IIBBA   05544
INSTITUTO DE INVESTIGACIONES BIOQUIMICAS DE BUENOS AIRES
Unidad Ejecutora - UE
congresos y reuniones científicas
Título:
? Discovering function from protein structure: The BA42 protein from the antarctic bacteria B. Argentinensis is a novel phosphatase.
Autor/es:
CLARA SMAL; MARTÍN ARAN; LEONARDO PELLIZZA; MARIANA GALLO; ANDRES BERCOVICH; WALTER P. MAC CORMACK; ADRIAN G. TURJANSKI; DANIEL O. CICERO
Lugar:
Pisa
Reunión:
Congreso; XLI National Meeting of the GIDRM; 2012
Institución organizadora:
GIDRM
Resumen:
The bacteria Bizionia argentinensis sp. Nov (BA) was isolated from surface seawater in Antarctica and the phylogenetic
analysis showed that it belongs to a novel species of the genus Bizionia [1]. The BA
genome was recently decoded [2] and constitutes a
relevant source for the discovery of new proteins showing biological activity
in extreme conditions of low temperatures. In particular, we are interested in
those proteins for which function cannot be inferred solely on sequence, and
for which structural homologues are not available. To study this type of proteins, a network of
NMR Laboratories was created, giving birth to the Extremophiles Structural
Genomics consortium (ESG).
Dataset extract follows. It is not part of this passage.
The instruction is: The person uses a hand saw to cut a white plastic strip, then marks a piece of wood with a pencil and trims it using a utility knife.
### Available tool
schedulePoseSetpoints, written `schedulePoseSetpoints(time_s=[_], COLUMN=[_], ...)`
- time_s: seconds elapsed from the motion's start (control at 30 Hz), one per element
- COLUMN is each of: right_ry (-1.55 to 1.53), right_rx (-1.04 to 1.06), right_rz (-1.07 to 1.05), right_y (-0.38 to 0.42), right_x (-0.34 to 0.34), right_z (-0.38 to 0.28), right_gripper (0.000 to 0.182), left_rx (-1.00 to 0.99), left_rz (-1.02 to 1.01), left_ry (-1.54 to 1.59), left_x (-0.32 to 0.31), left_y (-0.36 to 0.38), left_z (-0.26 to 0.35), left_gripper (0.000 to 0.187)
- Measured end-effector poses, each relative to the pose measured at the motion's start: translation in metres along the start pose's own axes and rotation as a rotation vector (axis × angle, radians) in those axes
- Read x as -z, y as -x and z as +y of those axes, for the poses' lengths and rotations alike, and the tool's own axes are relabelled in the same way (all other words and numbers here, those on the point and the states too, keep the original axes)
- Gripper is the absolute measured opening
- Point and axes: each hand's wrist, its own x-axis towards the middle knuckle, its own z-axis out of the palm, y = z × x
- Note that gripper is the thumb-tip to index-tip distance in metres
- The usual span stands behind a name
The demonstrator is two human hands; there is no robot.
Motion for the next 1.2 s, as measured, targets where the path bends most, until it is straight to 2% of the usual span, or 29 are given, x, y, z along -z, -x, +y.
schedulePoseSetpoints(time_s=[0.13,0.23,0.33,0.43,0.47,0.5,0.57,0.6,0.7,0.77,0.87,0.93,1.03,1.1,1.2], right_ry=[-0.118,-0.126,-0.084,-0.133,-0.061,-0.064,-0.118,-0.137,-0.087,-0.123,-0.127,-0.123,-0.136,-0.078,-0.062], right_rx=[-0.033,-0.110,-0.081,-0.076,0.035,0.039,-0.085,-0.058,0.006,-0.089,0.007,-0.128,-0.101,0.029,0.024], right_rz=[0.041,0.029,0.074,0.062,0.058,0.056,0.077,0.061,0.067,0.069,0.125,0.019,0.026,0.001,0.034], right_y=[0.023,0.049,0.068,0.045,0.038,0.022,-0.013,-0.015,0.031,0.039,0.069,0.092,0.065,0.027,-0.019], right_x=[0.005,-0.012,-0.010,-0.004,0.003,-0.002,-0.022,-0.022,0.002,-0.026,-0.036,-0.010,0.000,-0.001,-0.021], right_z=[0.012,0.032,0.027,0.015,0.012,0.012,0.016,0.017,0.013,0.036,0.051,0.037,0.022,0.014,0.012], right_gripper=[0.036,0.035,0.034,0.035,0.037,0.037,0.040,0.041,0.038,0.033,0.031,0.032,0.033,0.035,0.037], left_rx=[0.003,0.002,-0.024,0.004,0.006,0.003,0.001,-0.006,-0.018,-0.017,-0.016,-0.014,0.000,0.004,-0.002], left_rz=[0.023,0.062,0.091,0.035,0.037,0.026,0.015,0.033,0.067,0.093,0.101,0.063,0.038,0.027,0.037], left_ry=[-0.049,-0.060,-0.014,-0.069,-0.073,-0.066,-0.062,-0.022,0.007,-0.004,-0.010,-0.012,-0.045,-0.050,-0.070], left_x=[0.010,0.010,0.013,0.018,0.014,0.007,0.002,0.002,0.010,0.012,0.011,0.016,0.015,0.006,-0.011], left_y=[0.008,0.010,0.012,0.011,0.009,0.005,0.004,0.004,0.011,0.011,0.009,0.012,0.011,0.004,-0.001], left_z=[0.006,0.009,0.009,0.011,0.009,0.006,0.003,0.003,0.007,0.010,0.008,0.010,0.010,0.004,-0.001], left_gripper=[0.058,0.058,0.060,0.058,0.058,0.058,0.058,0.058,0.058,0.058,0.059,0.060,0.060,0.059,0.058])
ESG includes the NMR Laboratories of Fundación
Instituto Leloir, Buenos Aires, Argentina, Verona University and Parma
University, Italy.
In this
work we present the first structure of a BA
protein of unknown function, the BA42 protein, codified by the ORF 00042 contig
3 [3]. BA42 presents significant
sequence identity with a PfamA family, DUF477 (Domain of Unknown Function). Proteins
of this family are found both in eukarya and eubacteria. The three-dimensional
structure consists in a three-layer sandwich with three a-helices in the upper layer,
four b-sheets in
the middle layer, and one a-helix
in the lower layer. Using the DALI server [4], we
found three remote structural homologues of BA42. One of these homologues was
recently characterized as an acid phosphatase of the thylakoid lumen in plants
[5]. We will present the first biochemical evidences showing that BA42 presents
phosphatase activity as well, pointing to the discovery of a novel type of
phosphatases associated to the DUF477 domain.